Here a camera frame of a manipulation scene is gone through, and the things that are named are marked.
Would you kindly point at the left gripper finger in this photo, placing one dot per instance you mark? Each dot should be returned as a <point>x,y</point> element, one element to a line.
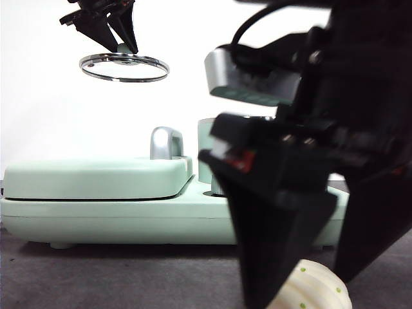
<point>125,25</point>
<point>96,30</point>

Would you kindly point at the ridged bun with green dots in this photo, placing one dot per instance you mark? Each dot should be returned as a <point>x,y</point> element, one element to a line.
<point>322,289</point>

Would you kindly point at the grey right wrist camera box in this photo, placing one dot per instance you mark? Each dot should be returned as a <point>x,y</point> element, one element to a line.
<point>231,74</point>

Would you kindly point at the green grill cover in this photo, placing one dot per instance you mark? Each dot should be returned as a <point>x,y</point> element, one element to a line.
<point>96,180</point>

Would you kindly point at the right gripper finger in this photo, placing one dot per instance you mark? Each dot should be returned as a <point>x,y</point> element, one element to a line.
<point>376,225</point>
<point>273,238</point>

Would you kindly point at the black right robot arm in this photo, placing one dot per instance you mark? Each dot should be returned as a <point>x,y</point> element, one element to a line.
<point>370,96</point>

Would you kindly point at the silver control knob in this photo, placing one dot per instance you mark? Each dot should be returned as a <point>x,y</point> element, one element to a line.
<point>219,188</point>

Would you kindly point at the glass lid with green knob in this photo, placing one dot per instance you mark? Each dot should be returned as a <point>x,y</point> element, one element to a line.
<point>124,67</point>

┄┄┄┄┄┄┄┄┄┄

§ **What you are asked to do**: Write the material out again exactly. Do not include the pictures.

§ **Output**:
Here a camera frame of a manipulation scene is gone through, and the things that are named are marked.
Would you kindly point at the left gripper finger in this photo, placing one dot per instance you mark? Each dot should be returned as a <point>x,y</point> element, one element to a line.
<point>125,25</point>
<point>96,30</point>

Would you kindly point at the ridged bun with green dots in this photo, placing one dot per instance you mark? Each dot should be returned as a <point>x,y</point> element, one element to a line.
<point>322,289</point>

Would you kindly point at the grey right wrist camera box in this photo, placing one dot per instance you mark? Each dot should be returned as a <point>x,y</point> element, one element to a line.
<point>231,74</point>

Would you kindly point at the green grill cover in this photo, placing one dot per instance you mark? Each dot should be returned as a <point>x,y</point> element, one element to a line.
<point>96,180</point>

Would you kindly point at the right gripper finger in this photo, placing one dot per instance you mark? Each dot should be returned as a <point>x,y</point> element, one element to a line.
<point>376,225</point>
<point>273,238</point>

Would you kindly point at the black right robot arm in this photo, placing one dot per instance you mark? Each dot should be returned as a <point>x,y</point> element, one element to a line.
<point>370,96</point>

Would you kindly point at the silver control knob in this photo, placing one dot per instance you mark? Each dot should be returned as a <point>x,y</point> element, one element to a line.
<point>219,188</point>

Would you kindly point at the glass lid with green knob in this photo, placing one dot per instance you mark? Each dot should be returned as a <point>x,y</point> element, one element to a line.
<point>124,67</point>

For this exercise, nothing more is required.